Afraid she’d be recognized—caught—Linda kept walking. She passed more rooms, didn’t see any kids. Someone at the end of the hall was howling to be let alone. It was a scarecrow-skinny man in his late thirties, his arms and legs strapped down. Percy Khoury. Red Rorschached through the white gauze of his freshly bandaged wrists. Like fairy-tale breadcrumbs, it streaked a smeared, hastily mopped trail leading out and down the hall.

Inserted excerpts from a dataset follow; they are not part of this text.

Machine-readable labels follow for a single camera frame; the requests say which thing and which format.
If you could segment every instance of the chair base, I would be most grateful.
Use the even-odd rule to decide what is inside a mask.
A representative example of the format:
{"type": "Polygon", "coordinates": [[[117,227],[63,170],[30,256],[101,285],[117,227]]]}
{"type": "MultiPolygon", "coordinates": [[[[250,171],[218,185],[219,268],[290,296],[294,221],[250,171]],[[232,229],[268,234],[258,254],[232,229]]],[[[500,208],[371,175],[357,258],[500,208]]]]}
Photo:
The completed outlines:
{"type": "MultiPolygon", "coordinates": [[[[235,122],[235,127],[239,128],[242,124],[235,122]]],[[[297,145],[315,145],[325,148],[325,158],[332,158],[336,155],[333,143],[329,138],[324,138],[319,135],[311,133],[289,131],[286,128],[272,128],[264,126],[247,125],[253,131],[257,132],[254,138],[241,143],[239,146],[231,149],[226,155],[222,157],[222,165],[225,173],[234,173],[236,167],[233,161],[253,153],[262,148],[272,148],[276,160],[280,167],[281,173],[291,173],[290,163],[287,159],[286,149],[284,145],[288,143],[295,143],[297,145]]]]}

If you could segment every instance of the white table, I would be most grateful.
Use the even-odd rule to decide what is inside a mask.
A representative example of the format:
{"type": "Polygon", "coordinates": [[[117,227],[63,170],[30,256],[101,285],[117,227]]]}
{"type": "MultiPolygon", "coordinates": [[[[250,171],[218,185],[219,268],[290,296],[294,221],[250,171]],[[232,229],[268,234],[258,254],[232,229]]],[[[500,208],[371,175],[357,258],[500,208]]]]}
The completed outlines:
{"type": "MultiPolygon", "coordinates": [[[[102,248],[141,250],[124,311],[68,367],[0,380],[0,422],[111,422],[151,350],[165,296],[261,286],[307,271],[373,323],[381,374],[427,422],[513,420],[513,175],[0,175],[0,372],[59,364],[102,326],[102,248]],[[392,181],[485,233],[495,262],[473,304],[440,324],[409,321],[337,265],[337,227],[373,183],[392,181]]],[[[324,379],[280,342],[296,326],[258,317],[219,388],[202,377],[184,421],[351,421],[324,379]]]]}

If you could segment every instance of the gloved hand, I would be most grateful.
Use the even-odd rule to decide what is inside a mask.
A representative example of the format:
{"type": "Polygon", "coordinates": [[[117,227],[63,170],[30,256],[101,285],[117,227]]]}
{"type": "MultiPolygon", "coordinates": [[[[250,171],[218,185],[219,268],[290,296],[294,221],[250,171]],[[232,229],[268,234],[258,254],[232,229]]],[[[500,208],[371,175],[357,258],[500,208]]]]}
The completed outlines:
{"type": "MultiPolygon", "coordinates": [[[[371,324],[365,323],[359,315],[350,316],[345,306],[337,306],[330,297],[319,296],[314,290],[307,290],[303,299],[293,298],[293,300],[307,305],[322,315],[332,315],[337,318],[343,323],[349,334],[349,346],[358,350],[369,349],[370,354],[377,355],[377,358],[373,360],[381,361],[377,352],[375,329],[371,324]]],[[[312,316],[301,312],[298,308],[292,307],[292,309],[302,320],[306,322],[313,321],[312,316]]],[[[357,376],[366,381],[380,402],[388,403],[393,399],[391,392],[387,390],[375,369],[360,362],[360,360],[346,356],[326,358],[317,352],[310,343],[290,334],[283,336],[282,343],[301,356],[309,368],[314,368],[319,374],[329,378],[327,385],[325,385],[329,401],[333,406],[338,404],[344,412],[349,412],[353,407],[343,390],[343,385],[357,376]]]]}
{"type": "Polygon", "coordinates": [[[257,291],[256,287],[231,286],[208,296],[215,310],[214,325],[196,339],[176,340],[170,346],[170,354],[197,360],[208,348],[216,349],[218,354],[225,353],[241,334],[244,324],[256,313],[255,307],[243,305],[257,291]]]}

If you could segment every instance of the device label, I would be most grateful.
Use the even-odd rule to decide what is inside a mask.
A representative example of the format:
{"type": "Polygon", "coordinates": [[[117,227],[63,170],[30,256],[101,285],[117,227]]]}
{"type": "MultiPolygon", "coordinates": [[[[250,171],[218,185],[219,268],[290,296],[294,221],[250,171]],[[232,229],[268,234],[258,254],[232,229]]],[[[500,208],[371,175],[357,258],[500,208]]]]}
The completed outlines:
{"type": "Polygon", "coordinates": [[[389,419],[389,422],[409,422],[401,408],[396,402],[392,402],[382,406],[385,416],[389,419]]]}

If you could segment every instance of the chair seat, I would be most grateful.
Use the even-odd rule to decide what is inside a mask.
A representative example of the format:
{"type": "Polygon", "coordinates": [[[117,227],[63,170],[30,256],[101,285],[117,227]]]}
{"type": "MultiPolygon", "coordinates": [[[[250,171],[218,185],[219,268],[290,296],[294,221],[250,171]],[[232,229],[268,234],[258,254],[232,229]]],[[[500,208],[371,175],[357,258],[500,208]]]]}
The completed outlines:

“Mr. Khoury, this is too much. You know very well that you’re not allowed to do any maintenance on the reactor until you’re medically cleared to go back to work. You have to stop going there. Do you want expulsion? Because that’s where you’re headed.”

“I have friends. They’re bigger than you think. They’re coming for you.”

“Do I have to adjust your olanzapine, too?”

He noticed Linda. Locked eyes with her as the nurse depressed the plunger on a hypodermic into his blood-smeared arm.

“You’re liars,” he said, his voice fading as he nodded off.

The nurse noticed Linda and launched: “Where’s your access pass?”

Linda shrugged, like:Oh, was I supposed to have a pass?

“Get out,” the nurse said.

She didn’t leave the hospital. She found the stairs and walked the length of the third floor, through surgical and recovery. Then the second floor, mostly offices. Halfway down the east wing, she was at Chernin’s office. Her hands shaking from all she’d seen, she forgot to knock. She needed to see him. To talk to him. He’d wanted to confide in her the other morning. Maybe he would do it, now.

She opened. There was Chernin, lying on his office couch, his eyes closed. His chest rose and fell in deep sleep. It wasn’t unusual for doctors to nap during work breaks. It was a habit she’d developed back as an intern, when she’d been working long hours. She was about to back up and let him rest when she noticed the tank on the floor beside him. Rubber tubing ran out of it, ending in a mask that Chernin clutched in his left fist.

NITROUS OXIDE, the label read.

He wasn’t sleeping; he was high.

How had she not guessed this? It was so obvious. Every sign: the big pupils, the spaciness, the general wishy-washy lack of accountability that characterized every junkie she’d ever known—she’d seen all of it before, back in Poughkeepsie.

She shook him by the frail, thin shoulders. Maybe he’d be so high he’d think he was dreaming, and she’d get a straight answer. He grunted. It was a pain sound, though she wasn’t shaking him hard. “Where are the Parker children?”

His dilated pupils didn’t adjust. Squinting through the bleariness, he sat up, still holding the mask, as if believing that if he did not let it go, she wouldn’t notice it. She saw that his wrists were bruised with pinprick centers. He’d been injecting something, too.

Like my dad, she thought, who’d given up snorting Glamp and by the end had been shooting it.

“Where are they?”

“It’s not time for them yet, you maniacs,” he muttered.

“Time for what?”

His eyes regulated, the black shrinking. He reached for his glasses and pushed them over the bridge of his nose with a shaking hand. “No, no. You’re not permitted here.” His voice was slow, confused.

“You’re not permitted to practice medicine while high,” she said.

With great effort, he stood. His voice was clearer than the rest of him. “This is none of your business, Dr. Farmer.”

“What are you doing?” she asked. “What’s going on?”

He eased toward the device on his desk, like he thought she was going to jump him. He picked it up, clumsily dialed. “I’m being attacked. Help,” he said, his voice flat.

She made no move to stop him. They stood there, waiting. Chernin’s eyes stayed lowered. Linda’s stayed pointed.

“She’s threatening me,” he told security when they arrived. “She’s not well.”

Linda indicated the nitrous.

They were both taken to the police station, Linda in cuffs, Chernin freely. He gave his statement first. Linda watched him leave. He glanced at her, the skin around his mouth dry and red for reasons she now understood, his expression so calm as to seem dead.

Linda was ushered into a back office to meet with the police chief, a guy named Pratt. “I did not attack that man,” she said.